Olson’s winning abstract, titled “Common Single Nucleotide Polymorphisms in the Coagulation Factor XII Gene (F12) are Associated With Endogenous Thrombin Potential via In Situ Activation of the Intrinsic System of Coagulation: the Cardiovascular Health Study,” is coauthored by several UVM colleagues, including Tracy; Saulius Butenas, Ph.D., associate professor of biochemistry; Nancy Swords Jenny, Ph.D., associate professor of pathology; and Mary Cushman, M.D., M.Sc., professor of medicine. Olson and his colleagues’ work received support from a National Heart, Lung and Blood Institute (NHLBI) grant titled “Thrombosis Genetics, MI and Stroke in Older Adults,” led by Alex Reiner, M.D., M.Sc., at the University of Washington, of which Tracy is a co-investigator.

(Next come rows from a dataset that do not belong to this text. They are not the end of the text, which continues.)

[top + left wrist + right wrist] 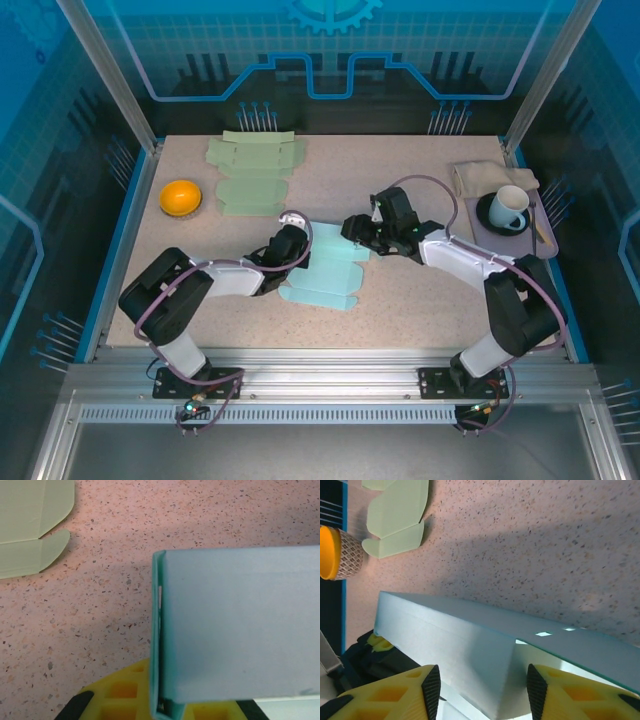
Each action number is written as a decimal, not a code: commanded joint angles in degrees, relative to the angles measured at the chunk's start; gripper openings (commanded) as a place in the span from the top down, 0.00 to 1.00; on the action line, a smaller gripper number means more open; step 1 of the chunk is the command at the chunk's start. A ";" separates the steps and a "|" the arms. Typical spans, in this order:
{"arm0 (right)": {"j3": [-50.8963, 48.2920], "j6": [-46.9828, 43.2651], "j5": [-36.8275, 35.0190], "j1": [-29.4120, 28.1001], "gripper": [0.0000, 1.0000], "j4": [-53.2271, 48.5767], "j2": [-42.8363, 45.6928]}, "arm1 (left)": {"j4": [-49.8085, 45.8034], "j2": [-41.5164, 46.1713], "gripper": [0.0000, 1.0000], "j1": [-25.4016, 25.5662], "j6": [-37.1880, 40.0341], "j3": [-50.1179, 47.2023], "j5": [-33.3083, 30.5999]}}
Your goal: Fold the paper box
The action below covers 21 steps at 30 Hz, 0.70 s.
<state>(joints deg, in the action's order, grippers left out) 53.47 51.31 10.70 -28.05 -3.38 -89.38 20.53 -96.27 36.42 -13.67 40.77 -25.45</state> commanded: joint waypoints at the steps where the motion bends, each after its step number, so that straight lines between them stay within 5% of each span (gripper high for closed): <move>1: -2.01 8.14 4.89 0.08 0.51 8.78 -1.31 | -5.72 -1.20 1.00 0.98 -1.45 0.62 0.67; 13: -5.29 9.27 -0.22 0.10 0.81 7.62 1.86 | -6.85 -1.69 1.00 1.18 -2.91 1.10 -0.03; 21: -3.43 -1.92 -7.12 -0.77 0.52 -5.58 7.89 | -9.44 -1.94 1.00 1.13 -4.07 2.34 -2.51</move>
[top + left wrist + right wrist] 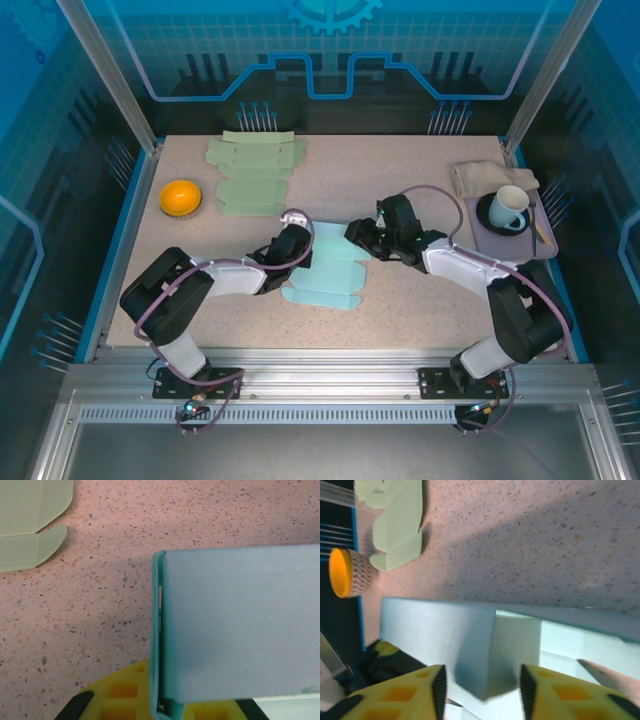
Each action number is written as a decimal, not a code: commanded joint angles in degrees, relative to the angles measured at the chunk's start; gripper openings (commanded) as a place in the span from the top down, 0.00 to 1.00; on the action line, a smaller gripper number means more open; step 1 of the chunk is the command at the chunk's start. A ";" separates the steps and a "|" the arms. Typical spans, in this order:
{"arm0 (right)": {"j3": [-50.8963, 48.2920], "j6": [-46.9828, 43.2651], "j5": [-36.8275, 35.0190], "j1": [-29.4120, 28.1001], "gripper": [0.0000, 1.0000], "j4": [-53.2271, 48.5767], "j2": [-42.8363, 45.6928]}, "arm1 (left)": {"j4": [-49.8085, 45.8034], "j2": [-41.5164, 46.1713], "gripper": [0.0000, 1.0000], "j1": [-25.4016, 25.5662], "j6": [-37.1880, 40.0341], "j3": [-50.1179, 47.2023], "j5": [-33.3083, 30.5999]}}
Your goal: Fold the paper box
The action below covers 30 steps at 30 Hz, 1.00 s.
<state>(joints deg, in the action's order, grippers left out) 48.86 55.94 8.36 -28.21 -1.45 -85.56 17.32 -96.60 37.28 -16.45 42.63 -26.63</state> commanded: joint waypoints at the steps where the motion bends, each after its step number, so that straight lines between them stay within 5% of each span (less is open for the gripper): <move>1: 1.16 -8.56 -6.67 -1.23 0.52 -9.56 5.58 | -6.51 -1.65 1.00 0.26 -1.55 0.45 -1.40; 10: -4.38 -15.73 -9.28 -2.05 0.74 -3.42 6.40 | -11.18 -1.93 1.00 0.26 -4.79 1.88 -1.87; 30: -7.16 -14.56 -4.81 7.39 0.79 16.26 -12.25 | -17.60 -2.48 1.00 0.39 -7.75 5.17 -1.72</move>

Olson and colleagues’ work utilized a recently developed laboratory test, called the endogenous thrombin potential (ETP) assay in samples from approximately 5,400 people participating in the Cardiovascular Health Study (CHS), an NIH-funded observational study of risk factors for cardiovascular disease in older adults. The ETP test measures the generation of thrombin, an enzyme critically important in blood coagulation. Increased generation of thrombin can result in blood clots, which are the hallmark of such diseases as venous thrombosis (clots in the deep veins of the leg or in the arteries of the lungs), heart attack, and stroke.

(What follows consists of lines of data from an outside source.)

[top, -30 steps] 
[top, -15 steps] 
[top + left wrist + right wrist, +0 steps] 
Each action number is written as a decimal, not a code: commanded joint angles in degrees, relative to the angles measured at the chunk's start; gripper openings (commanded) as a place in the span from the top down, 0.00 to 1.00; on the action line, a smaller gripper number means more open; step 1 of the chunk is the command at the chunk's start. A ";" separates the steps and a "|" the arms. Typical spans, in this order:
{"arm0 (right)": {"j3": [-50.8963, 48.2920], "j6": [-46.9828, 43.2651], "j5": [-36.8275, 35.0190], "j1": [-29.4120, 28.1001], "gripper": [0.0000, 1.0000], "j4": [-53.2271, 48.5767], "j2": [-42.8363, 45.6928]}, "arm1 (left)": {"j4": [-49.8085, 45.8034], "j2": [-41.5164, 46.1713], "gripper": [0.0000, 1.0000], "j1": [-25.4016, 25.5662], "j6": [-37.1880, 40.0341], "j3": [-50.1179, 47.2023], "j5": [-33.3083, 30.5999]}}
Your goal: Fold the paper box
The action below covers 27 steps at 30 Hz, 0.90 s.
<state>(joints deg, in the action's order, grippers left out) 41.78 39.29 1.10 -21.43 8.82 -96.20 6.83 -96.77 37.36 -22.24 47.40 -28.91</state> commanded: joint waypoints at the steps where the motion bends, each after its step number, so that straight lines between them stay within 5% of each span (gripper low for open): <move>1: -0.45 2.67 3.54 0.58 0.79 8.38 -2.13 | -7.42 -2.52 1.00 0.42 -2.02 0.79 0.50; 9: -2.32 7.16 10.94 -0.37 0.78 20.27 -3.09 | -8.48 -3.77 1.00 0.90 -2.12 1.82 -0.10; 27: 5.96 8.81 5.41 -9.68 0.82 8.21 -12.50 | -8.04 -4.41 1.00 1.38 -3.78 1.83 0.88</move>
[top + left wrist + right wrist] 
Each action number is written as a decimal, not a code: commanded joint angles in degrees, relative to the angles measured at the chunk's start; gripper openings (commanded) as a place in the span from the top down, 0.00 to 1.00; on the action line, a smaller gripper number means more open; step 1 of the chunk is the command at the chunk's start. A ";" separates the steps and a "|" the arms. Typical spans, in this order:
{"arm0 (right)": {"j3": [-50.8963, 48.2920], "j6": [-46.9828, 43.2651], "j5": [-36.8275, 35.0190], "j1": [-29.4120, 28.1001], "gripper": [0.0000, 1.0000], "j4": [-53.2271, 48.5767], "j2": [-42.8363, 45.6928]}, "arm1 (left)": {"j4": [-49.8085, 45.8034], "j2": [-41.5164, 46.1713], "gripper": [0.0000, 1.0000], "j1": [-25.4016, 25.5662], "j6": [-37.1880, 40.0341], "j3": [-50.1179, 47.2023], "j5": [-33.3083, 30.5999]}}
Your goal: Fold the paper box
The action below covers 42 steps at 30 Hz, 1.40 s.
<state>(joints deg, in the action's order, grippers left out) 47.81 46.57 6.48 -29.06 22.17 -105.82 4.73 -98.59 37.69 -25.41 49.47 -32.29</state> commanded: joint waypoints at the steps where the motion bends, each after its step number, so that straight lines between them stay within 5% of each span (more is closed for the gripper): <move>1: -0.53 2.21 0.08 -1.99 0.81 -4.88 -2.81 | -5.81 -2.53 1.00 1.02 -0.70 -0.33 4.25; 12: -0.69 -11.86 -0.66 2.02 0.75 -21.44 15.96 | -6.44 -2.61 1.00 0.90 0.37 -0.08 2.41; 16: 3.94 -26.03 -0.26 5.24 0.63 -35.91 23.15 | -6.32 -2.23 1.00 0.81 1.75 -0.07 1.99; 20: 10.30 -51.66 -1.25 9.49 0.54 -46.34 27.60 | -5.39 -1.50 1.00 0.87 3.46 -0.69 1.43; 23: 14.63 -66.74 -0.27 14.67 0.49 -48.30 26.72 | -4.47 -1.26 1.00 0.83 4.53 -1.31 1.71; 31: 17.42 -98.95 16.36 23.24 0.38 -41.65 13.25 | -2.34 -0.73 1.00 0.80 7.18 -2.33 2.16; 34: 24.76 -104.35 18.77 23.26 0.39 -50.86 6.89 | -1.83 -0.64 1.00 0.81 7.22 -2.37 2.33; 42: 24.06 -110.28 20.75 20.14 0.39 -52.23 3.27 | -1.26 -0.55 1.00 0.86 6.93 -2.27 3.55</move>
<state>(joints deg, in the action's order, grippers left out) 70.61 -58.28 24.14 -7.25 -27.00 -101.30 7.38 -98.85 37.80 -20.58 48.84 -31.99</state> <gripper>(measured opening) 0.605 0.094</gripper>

The researchers sought to understand the contributions of genetic factors to an individual’s capacity to generate thrombin. For their study, the group analyzed genetic variation, called single nucleotide polymorphisms (SNPs), with the goal of identifying variation in genes associated with variation in thrombin generation. Results from their work identified variation in one gene, the gene for Coagulation Factor XII (FXII), as being significantly associated with higher or lower thrombin generation, depending on which allele, or copy, of the gene participants carried.

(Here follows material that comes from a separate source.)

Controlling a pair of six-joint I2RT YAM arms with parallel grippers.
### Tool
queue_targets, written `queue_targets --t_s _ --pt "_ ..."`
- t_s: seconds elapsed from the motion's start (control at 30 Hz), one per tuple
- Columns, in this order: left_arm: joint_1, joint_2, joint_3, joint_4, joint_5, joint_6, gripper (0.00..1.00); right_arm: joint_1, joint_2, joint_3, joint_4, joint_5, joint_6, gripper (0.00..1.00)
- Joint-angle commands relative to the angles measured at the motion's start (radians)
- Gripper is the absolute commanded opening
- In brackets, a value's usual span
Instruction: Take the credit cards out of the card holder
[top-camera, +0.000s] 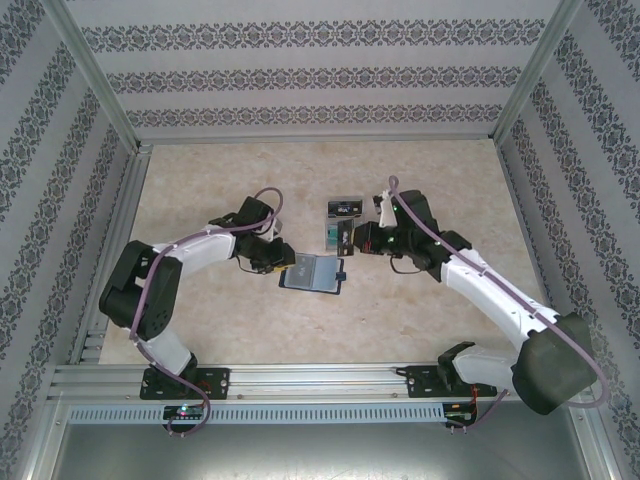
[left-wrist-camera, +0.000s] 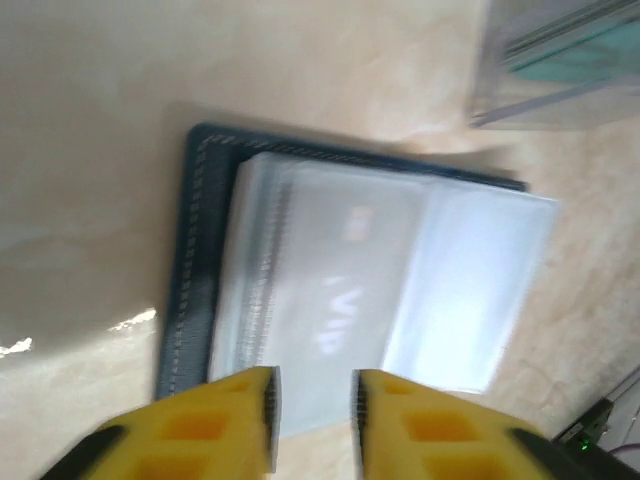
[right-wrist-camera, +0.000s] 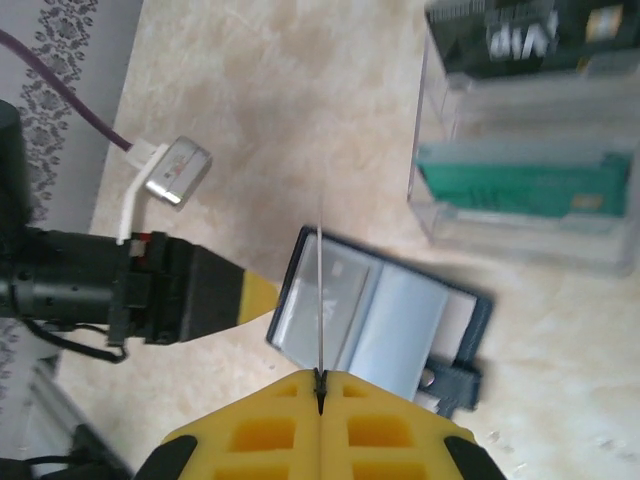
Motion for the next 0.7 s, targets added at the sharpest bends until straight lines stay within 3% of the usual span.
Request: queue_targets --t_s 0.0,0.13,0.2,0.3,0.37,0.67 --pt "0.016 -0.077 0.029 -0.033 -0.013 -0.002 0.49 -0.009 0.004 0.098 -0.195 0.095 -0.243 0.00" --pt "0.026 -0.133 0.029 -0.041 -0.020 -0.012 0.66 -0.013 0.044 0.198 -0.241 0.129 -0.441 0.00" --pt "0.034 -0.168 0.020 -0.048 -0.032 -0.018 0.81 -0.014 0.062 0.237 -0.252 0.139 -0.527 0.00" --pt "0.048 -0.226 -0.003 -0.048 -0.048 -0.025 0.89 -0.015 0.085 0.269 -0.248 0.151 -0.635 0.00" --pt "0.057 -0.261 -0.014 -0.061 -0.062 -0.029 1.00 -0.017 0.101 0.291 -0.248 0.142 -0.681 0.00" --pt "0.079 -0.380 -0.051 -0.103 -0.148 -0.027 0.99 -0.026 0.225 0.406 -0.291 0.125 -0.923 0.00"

“This was a particularly exciting finding because FXII is the initiating component of what is referred to as the contact, or intrinsic, pathway of blood coagulation,” says Olson. “This pathway has long been considered unimportant in blood clotting experiments in humans. Our results suggest a previously unsuspected importance of intrinsic pathway-dependent coagulation in vivo, and may have important implications in diseases such as arterial and venous thrombosis.”

According to Olson, the laboratory group is currently investigating the ETP assay for prediction of future cardiovascular disease events in the Cardiovascular Health Study, and examining the mechanism for how genetic variation in FXII affects thrombin generation, as well as other components of the coagulation system.

Olson received his Ph.D. from UVM in 2011 and was mentored by Albert van der Vliet, Ph.D., professor of pathology. He is currently supported by the NHLBI-funded Hemostasis and Thrombosis Training Grant directed by Kenneth Mann, Ph.D., professor emeritus of biochemistry.